** Excerpted records follows **

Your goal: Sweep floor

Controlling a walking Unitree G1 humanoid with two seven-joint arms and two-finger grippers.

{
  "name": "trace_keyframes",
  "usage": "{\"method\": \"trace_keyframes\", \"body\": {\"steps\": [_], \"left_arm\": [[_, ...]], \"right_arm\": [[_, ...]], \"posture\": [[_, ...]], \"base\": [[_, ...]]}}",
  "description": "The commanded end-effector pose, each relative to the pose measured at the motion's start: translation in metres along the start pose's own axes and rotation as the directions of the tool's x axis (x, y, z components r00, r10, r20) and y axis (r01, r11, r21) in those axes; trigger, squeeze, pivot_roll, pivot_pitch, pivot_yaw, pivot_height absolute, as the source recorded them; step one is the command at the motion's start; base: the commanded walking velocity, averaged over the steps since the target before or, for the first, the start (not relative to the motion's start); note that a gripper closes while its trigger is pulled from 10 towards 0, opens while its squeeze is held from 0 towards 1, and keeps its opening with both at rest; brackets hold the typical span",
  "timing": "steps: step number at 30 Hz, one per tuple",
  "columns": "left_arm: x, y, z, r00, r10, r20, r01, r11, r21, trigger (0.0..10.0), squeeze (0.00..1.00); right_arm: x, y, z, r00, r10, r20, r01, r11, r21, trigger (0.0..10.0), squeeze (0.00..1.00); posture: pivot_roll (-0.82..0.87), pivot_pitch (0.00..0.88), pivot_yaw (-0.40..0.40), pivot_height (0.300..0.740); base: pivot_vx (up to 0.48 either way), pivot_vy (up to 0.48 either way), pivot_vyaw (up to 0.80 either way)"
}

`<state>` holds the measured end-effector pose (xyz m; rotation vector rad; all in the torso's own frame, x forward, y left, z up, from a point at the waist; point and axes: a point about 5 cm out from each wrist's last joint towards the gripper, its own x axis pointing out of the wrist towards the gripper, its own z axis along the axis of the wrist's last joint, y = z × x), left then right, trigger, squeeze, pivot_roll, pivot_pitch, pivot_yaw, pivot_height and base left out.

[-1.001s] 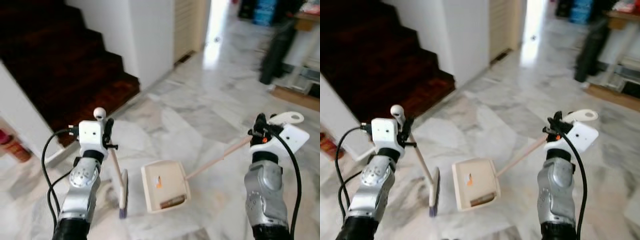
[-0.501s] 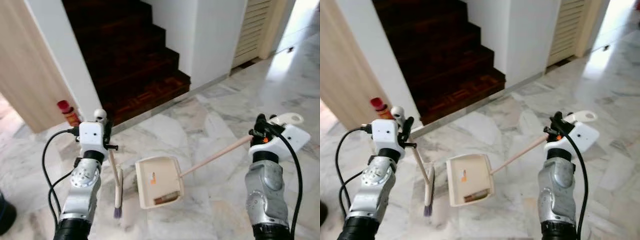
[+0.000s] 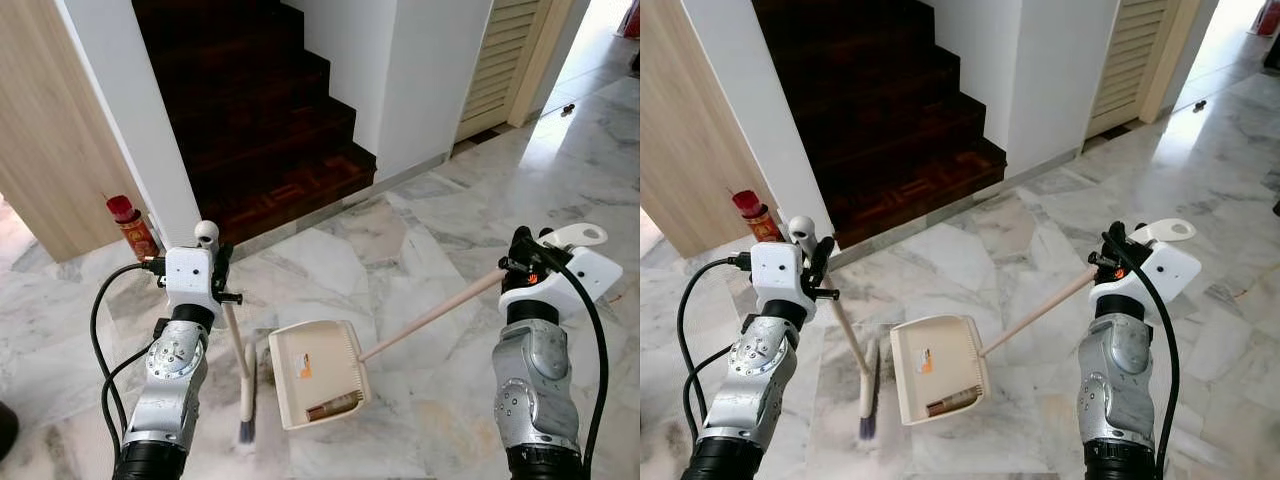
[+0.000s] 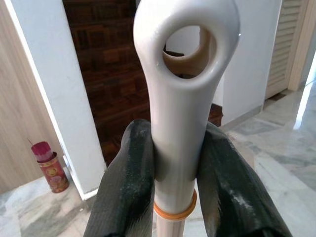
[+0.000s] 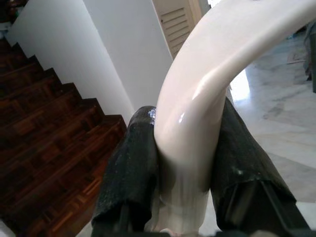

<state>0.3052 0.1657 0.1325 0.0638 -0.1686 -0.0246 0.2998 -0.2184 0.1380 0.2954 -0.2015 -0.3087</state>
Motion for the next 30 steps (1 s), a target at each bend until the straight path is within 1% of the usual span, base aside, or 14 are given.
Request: {"method": "trace_keyframes", "body": {"steps": [1, 9, 18, 21, 24, 25, 30], "left_arm": [[0.002, 0.001, 0.012, 0.998, 0.006, 0.059, -0.007, 1.000, 0.014, 10.0, 0.00], [0.001, 0.001, 0.012, 0.998, 0.009, 0.058, -0.009, 1.000, 0.008, 10.0, 0.00], [-0.004, -0.008, 0.006, 0.999, 0.014, 0.046, -0.013, 1.000, -0.020, 10.0, 0.00], [-0.004, -0.010, 0.006, 0.999, 0.014, 0.047, -0.013, 1.000, -0.024, 10.0, 0.00], [-0.002, -0.009, 0.006, 0.999, 0.017, 0.046, -0.016, 1.000, -0.024, 10.0, 0.00], [-0.002, -0.008, 0.006, 0.999, 0.018, 0.047, -0.017, 1.000, -0.024, 10.0, 0.00], [0.002, -0.006, 0.008, 0.998, 0.022, 0.052, -0.021, 1.000, -0.017, 10.0, 0.00]], "right_arm": [[0.006, 0.008, 0.015, 0.998, 0.027, 0.060, -0.029, 0.999, 0.031, 10.0, 0.00], [0.006, 0.009, 0.014, 0.998, 0.046, 0.052, -0.047, 0.998, 0.030, 10.0, 0.00], [0.012, 0.005, 0.020, 0.996, 0.058, 0.070, -0.059, 0.998, 0.001, 10.0, 0.00], [0.014, 0.008, 0.023, 0.995, 0.071, 0.077, -0.071, 0.997, -0.003, 10.0, 0.00], [0.017, 0.010, 0.023, 0.994, 0.077, 0.076, -0.078, 0.997, 0.003, 10.0, 0.00], [0.018, 0.011, 0.023, 0.994, 0.077, 0.076, -0.079, 0.997, 0.022, 10.0, 0.00], [0.019, 0.019, 0.019, 0.994, 0.090, 0.069, -0.094, 0.994, 0.055, 10.0, 0.00]], "posture": [[-0.05, 0.000, 0.035, 0.740], [-0.05, 0.000, 0.029, 0.740], [-0.05, 0.000, -0.001, 0.740], [-0.05, 0.000, -0.003, 0.740], [-0.04, 0.000, -0.001, 0.740], [-0.04, 0.000, 0.000, 0.740], [-0.03, 0.000, 0.008, 0.740]], "base": [[0.000, 0.240, 0.00], [0.000, 0.254, 0.00], [0.000, 0.290, 0.00], [0.000, 0.315, 0.51], [0.000, 0.315, 0.17], [0.000, 0.315, 0.00], [0.000, 0.317, 0.00]]}}
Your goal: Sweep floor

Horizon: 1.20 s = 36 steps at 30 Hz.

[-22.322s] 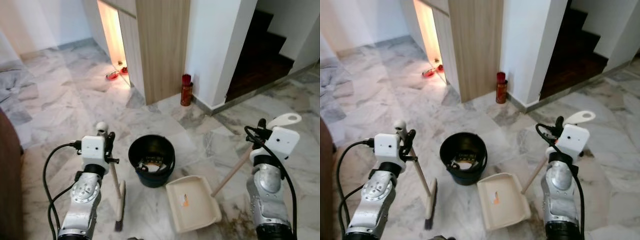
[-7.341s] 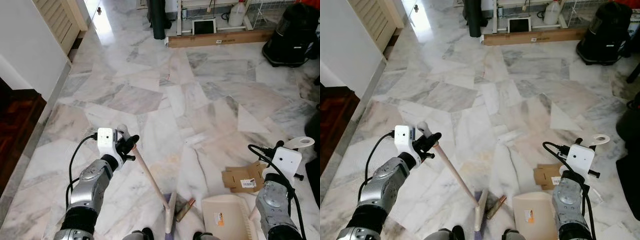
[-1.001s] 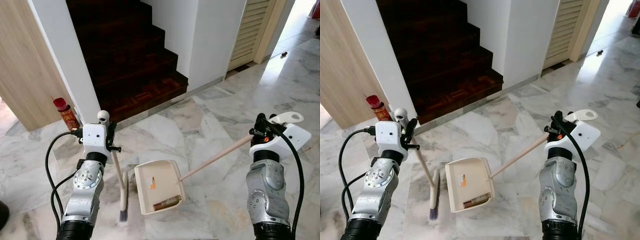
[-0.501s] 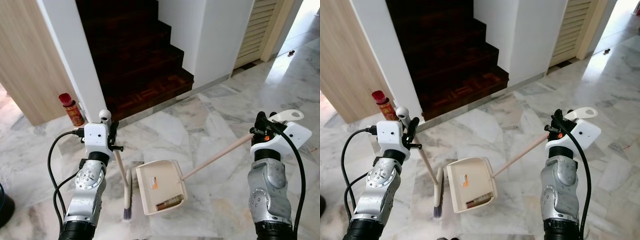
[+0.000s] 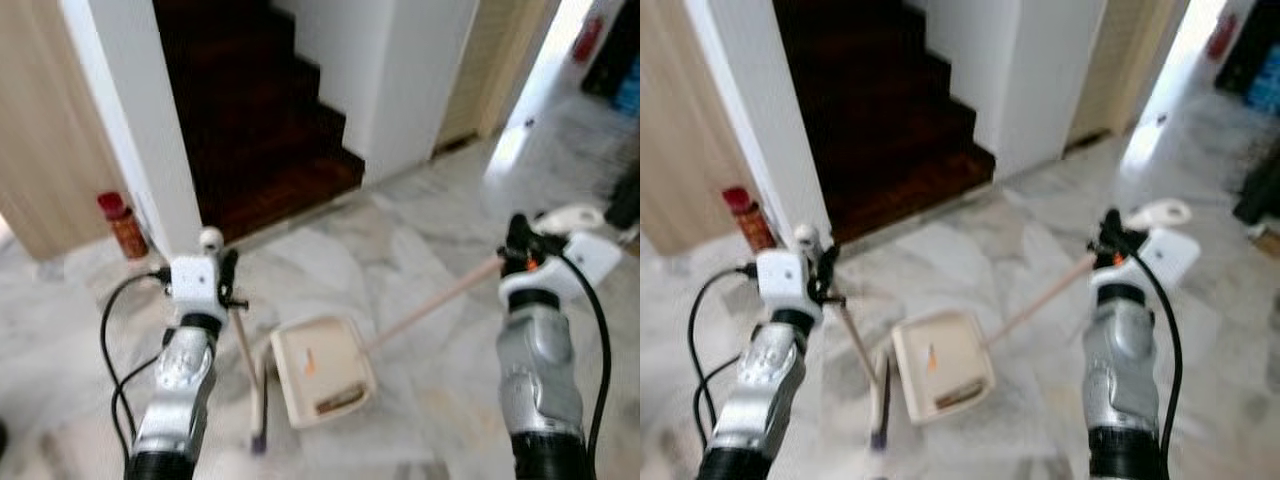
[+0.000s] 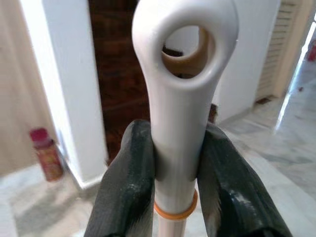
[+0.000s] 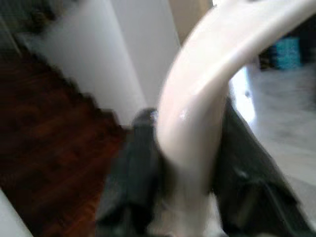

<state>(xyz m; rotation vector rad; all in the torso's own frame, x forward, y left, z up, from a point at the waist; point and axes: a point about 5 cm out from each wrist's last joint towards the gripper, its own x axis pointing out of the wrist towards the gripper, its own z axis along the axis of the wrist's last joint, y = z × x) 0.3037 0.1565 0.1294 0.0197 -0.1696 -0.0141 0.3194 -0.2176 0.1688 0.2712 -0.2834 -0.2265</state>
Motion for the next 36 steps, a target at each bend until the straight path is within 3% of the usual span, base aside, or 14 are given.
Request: {"method": "trace_keyframes", "body": {"steps": [1, 9, 16, 28, 32, 36], "left_arm": [[0.004, 0.003, 0.010, 0.999, 0.006, 0.052, -0.007, 1.000, 0.027, 10.0, 0.00], [0.005, -0.002, 0.010, 0.998, 0.007, 0.057, -0.008, 1.000, 0.016, 10.0, 0.00], [0.008, -0.012, 0.008, 0.999, -0.008, 0.053, 0.008, 1.000, -0.005, 10.0, 0.00], [0.008, -0.024, 0.009, 0.995, -0.086, 0.050, 0.087, 0.996, -0.003, 10.0, 0.00], [0.011, -0.023, 0.015, 0.991, -0.113, 0.064, 0.112, 0.993, 0.022, 10.0, 0.00], [0.008, -0.012, 0.009, 0.996, -0.073, 0.051, 0.072, 0.997, 0.029, 10.0, 0.00]], "right_arm": [[-0.004, 0.004, -0.005, 1.000, -0.004, -0.004, 0.005, 0.998, 0.062, 10.0, 0.00], [-0.005, 0.001, -0.005, 1.000, 0.002, -0.004, -0.002, 0.998, 0.058, 10.0, 0.00], [0.005, -0.005, 0.002, 1.000, 0.002, 0.025, -0.003, 1.000, 0.022, 10.0, 0.00], [0.002, 0.000, -0.006, 1.000, 0.011, 0.015, -0.012, 0.999, 0.045, 10.0, 0.00], [0.003, -0.001, -0.004, 1.000, -0.001, 0.031, -0.001, 0.999, 0.055, 10.0, 0.00], [-0.001, 0.004, -0.010, 1.000, 0.017, 0.005, -0.017, 0.999, 0.051, 10.0, 0.00]], "posture": [[-0.03, 0.000, 0.009, 0.740], [-0.04, 0.000, 0.005, 0.740], [-0.04, 0.000, 0.005, 0.740], [-0.01, 0.000, 0.054, 0.740], [-0.01, 0.000, 0.073, 0.740], [-0.01, 0.000, 0.033, 0.740]], "base": [[0.000, 0.315, 0.00], [0.000, 0.318, 0.00], [0.000, 0.316, 0.15], [0.000, 0.317, 0.17], [0.000, 0.318, 0.00], [0.000, 0.316, 0.00]]}}
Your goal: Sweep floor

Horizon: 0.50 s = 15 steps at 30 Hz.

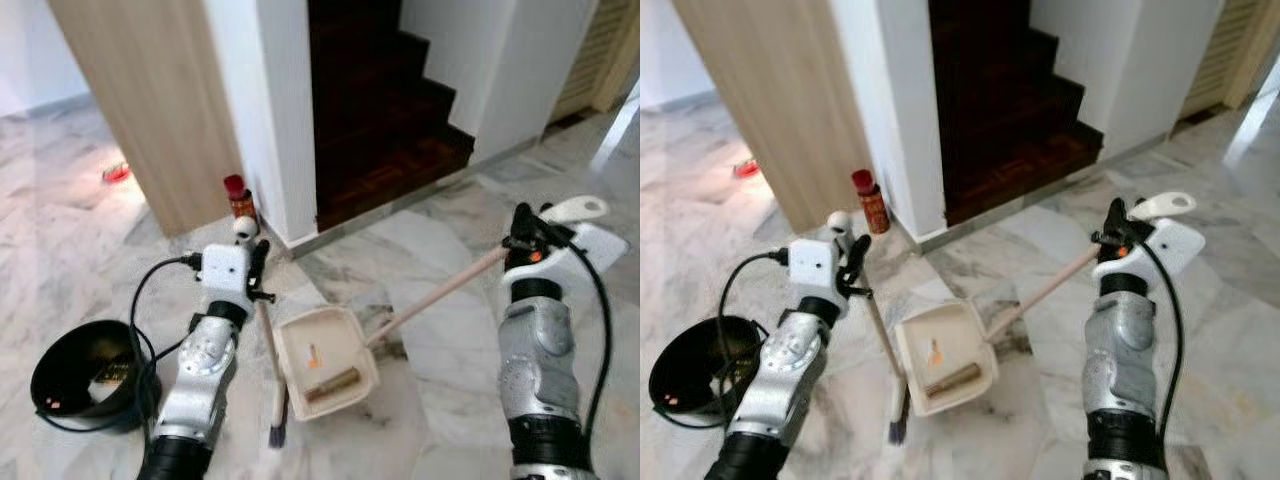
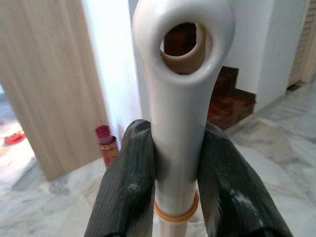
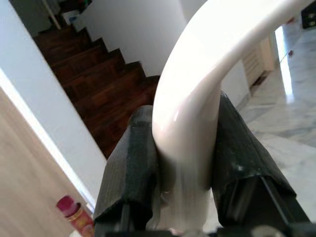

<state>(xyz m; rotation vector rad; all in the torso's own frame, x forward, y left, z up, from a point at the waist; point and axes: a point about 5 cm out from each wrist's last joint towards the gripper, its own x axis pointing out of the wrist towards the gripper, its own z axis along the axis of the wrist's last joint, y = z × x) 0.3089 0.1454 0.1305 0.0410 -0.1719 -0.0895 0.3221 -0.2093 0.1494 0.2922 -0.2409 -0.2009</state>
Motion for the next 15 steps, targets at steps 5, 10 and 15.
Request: {"method": "trace_keyframes", "body": {"steps": [5, 10, 15], "left_arm": [[0.001, 0.007, 0.007, 0.998, 0.040, 0.048, -0.042, 0.999, 0.022, 10.0, 0.00], [0.000, 0.012, 0.009, 0.998, 0.033, 0.048, -0.035, 0.999, 0.042, 10.0, 0.00], [0.002, 0.012, 0.011, 0.999, -0.011, 0.042, 0.008, 0.998, 0.067, 10.0, 0.00]], "right_arm": [[0.005, 0.012, 0.008, 0.999, 0.043, 0.034, -0.044, 0.998, 0.050, 10.0, 0.00], [0.005, 0.016, 0.005, 0.999, 0.038, 0.038, -0.041, 0.996, 0.076, 10.0, 0.00], [0.000, 0.011, -0.001, 0.999, -0.011, 0.040, 0.008, 0.997, 0.080, 10.0, 0.00]], "posture": [[0.00, 0.000, 0.018, 0.740], [0.01, 0.000, 0.052, 0.740], [0.02, 0.000, 0.089, 0.740]], "base": [[0.000, 0.317, 0.00], [0.000, 0.317, 0.00], [0.000, 0.316, 0.00]]}}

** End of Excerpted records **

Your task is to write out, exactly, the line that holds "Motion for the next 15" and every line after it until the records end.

Motion for the next 15 steps, targets at steps 5, 10 and 15.
Request: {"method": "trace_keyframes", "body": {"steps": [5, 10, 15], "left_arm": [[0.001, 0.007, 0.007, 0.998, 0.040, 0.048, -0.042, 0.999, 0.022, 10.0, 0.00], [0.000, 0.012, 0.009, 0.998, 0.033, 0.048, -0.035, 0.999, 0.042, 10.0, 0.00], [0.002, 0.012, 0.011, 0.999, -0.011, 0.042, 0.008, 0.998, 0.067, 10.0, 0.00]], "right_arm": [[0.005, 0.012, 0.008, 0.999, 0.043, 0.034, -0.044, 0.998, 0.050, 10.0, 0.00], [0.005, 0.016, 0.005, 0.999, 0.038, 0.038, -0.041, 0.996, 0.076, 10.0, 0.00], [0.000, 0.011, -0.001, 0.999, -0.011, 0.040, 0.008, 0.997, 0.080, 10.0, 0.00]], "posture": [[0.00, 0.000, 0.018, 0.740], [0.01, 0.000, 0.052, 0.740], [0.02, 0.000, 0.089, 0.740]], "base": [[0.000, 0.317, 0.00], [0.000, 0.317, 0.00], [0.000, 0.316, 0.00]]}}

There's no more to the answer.